Stored records:
--- START ---

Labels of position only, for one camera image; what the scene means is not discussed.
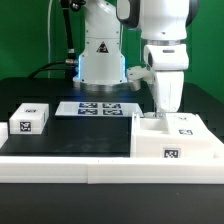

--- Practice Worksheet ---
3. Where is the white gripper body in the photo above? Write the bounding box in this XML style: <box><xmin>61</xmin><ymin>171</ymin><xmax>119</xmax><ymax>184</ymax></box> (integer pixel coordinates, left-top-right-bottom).
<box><xmin>153</xmin><ymin>71</ymin><xmax>184</xmax><ymax>113</ymax></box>

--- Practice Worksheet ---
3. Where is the white cabinet body box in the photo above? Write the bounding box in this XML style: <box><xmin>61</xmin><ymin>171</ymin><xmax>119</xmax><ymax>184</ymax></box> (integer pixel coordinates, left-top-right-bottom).
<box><xmin>130</xmin><ymin>113</ymin><xmax>224</xmax><ymax>159</ymax></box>

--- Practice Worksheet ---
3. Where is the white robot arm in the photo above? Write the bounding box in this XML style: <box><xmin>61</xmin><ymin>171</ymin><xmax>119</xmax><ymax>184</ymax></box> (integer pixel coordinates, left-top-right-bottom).
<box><xmin>59</xmin><ymin>0</ymin><xmax>200</xmax><ymax>113</ymax></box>

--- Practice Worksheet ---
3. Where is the white cabinet top box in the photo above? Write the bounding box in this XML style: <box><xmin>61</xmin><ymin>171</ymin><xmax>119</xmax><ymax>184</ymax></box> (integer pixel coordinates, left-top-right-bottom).
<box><xmin>9</xmin><ymin>103</ymin><xmax>49</xmax><ymax>134</ymax></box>

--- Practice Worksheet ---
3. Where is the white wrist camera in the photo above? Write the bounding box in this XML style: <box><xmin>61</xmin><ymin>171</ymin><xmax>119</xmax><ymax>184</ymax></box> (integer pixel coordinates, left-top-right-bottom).
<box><xmin>126</xmin><ymin>66</ymin><xmax>153</xmax><ymax>91</ymax></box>

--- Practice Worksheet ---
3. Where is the white marker base plate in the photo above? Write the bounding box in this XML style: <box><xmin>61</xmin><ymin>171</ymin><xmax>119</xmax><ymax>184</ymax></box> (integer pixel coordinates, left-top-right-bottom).
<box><xmin>55</xmin><ymin>101</ymin><xmax>143</xmax><ymax>117</ymax></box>

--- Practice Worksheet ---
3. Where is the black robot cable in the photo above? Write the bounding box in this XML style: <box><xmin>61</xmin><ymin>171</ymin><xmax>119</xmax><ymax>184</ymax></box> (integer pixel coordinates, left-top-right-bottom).
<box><xmin>27</xmin><ymin>0</ymin><xmax>87</xmax><ymax>80</ymax></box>

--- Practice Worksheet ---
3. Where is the white table border frame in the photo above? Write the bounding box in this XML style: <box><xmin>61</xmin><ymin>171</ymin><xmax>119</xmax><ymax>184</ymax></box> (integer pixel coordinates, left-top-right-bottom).
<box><xmin>0</xmin><ymin>156</ymin><xmax>224</xmax><ymax>184</ymax></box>

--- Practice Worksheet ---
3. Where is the white thin cable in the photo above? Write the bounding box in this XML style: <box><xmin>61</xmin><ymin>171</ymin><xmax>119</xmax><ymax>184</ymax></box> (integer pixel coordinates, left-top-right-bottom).
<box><xmin>47</xmin><ymin>0</ymin><xmax>54</xmax><ymax>80</ymax></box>

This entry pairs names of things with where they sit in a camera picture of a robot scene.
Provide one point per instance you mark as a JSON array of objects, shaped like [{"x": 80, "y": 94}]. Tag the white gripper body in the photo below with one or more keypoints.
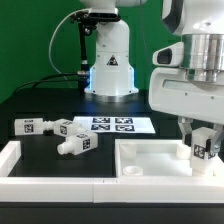
[{"x": 170, "y": 92}]

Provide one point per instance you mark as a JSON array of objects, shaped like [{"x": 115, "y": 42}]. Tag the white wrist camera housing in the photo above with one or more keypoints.
[{"x": 170, "y": 56}]

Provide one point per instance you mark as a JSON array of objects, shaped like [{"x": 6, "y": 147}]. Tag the white U-shaped obstacle fence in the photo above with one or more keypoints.
[{"x": 194, "y": 189}]

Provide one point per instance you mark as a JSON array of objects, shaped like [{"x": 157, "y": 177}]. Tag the paper sheet with tags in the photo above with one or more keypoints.
[{"x": 116, "y": 124}]

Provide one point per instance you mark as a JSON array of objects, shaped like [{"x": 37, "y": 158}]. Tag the black camera on mount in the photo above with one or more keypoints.
[{"x": 95, "y": 15}]

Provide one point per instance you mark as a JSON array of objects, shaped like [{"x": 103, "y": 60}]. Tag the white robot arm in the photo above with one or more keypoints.
[{"x": 188, "y": 80}]

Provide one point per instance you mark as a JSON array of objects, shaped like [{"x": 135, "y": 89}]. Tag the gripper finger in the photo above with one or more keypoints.
[
  {"x": 213, "y": 144},
  {"x": 186, "y": 129}
]

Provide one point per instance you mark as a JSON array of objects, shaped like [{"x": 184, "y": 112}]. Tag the white square tabletop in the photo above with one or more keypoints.
[{"x": 157, "y": 158}]

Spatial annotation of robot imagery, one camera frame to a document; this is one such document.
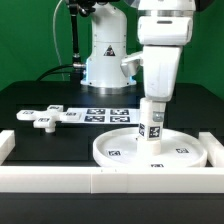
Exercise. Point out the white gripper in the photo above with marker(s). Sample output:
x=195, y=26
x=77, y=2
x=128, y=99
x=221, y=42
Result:
x=163, y=39

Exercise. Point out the white round table top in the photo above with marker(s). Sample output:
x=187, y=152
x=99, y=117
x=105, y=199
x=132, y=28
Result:
x=124, y=148

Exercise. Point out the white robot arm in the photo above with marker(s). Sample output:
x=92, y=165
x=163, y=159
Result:
x=109, y=28

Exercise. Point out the white fiducial marker sheet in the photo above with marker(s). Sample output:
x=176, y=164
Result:
x=101, y=116

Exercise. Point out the white right fence bar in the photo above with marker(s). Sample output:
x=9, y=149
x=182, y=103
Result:
x=214, y=149

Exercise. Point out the white fence bar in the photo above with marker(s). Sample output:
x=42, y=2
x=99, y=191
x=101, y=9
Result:
x=31, y=179
x=7, y=143
x=214, y=149

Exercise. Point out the white cross-shaped table base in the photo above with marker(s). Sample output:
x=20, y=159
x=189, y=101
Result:
x=48, y=118

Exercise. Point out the white front fence bar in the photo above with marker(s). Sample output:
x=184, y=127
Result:
x=31, y=179

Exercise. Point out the white left fence bar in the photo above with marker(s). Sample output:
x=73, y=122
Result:
x=7, y=143

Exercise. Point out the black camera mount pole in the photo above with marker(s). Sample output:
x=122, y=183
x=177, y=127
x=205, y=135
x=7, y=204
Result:
x=84, y=8

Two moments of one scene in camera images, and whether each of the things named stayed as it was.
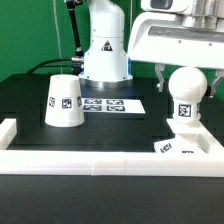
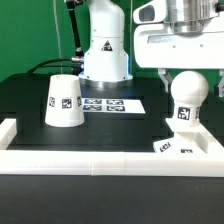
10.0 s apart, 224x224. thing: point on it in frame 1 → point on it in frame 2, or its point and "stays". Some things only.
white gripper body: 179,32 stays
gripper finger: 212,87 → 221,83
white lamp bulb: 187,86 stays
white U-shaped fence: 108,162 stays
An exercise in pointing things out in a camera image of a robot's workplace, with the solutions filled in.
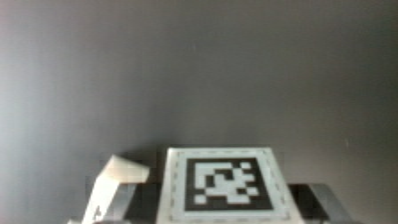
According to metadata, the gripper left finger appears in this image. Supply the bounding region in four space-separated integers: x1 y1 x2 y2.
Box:
68 155 150 224

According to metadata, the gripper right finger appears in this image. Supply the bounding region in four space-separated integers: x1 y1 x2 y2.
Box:
290 183 363 224

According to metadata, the white nut cube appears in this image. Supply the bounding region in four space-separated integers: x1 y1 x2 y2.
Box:
157 147 304 224

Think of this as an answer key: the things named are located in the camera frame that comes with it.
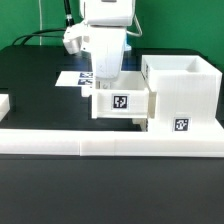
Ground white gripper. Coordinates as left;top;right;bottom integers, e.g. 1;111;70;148
90;26;126;89

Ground white drawer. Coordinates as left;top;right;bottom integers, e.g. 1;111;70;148
81;71;156;119
132;118;148;132

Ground black cable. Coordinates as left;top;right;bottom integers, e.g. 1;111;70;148
12;0;81;47

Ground white drawer cabinet box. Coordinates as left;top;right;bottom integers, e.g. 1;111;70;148
141;55;222;133

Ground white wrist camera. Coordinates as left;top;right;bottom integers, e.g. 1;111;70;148
63;22;90;54

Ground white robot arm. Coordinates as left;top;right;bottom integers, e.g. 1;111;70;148
80;0;136;89

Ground white fiducial marker sheet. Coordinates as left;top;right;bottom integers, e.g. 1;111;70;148
56;71;93;87

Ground white L-shaped fence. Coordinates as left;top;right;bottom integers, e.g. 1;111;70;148
0;93;224;158

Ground white front drawer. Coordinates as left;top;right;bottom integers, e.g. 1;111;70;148
132;118;148;132

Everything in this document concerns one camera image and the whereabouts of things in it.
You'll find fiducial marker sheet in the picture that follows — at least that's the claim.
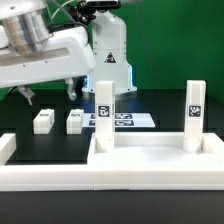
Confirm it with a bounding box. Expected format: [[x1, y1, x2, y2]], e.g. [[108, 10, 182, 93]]
[[83, 113, 155, 128]]

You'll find white desk top panel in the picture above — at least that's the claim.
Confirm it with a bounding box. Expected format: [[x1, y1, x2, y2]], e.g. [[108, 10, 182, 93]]
[[87, 132, 224, 164]]

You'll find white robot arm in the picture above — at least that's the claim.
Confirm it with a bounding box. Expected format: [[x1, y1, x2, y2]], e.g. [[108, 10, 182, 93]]
[[0, 0, 136, 100]]

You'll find white U-shaped fence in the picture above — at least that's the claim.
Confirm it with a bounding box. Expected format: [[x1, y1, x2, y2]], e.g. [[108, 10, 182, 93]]
[[0, 134, 224, 191]]

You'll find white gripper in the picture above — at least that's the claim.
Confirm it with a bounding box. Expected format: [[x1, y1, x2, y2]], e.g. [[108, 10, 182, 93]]
[[0, 27, 96, 105]]

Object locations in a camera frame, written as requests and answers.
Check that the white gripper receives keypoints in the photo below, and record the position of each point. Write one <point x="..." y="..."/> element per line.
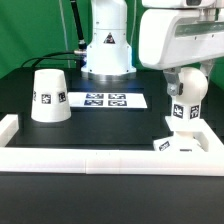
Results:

--- END ---

Output exactly the lines above, from the line with "Exercise. Point out the white right" to the line with "An exercise in", both included; skip the pictures.

Exercise. Point out the white right fence bar in the photo above with marker(s). Sample output:
x=9, y=149
x=182, y=103
Result:
x=214, y=149

Exercise. Point out the white fence bar in the photo above with marker(s). Sample output:
x=42, y=2
x=99, y=191
x=101, y=9
Result:
x=31, y=179
x=7, y=143
x=214, y=149

Exercise. Point out the white cross-shaped table base in the photo above with marker(s). Sample output:
x=20, y=159
x=189, y=101
Result:
x=48, y=118

Exercise. Point out the white front fence bar in the photo above with marker(s). Sample output:
x=184, y=127
Result:
x=31, y=179

Exercise. Point out the white left fence bar in the photo above with marker(s). Sample output:
x=73, y=122
Result:
x=7, y=143

Exercise. Point out the black camera mount pole in the photo above with marker(s). Sample output:
x=122, y=183
x=177, y=127
x=205, y=135
x=7, y=204
Result:
x=84, y=8

Two moments of one scene in camera images, and whether each of the things named stayed as it was.
10.0 s apart, 224x224. thing: point on it in frame 1 → point on it in frame 2, or its point and "stays". Some things only.
white gripper body: 179,32 stays
gripper finger: 212,87 → 221,83
white lamp bulb: 187,86 stays
white U-shaped fence: 108,162 stays
An exercise in pointing things out in a camera image of a robot's workplace, with the solutions filled in.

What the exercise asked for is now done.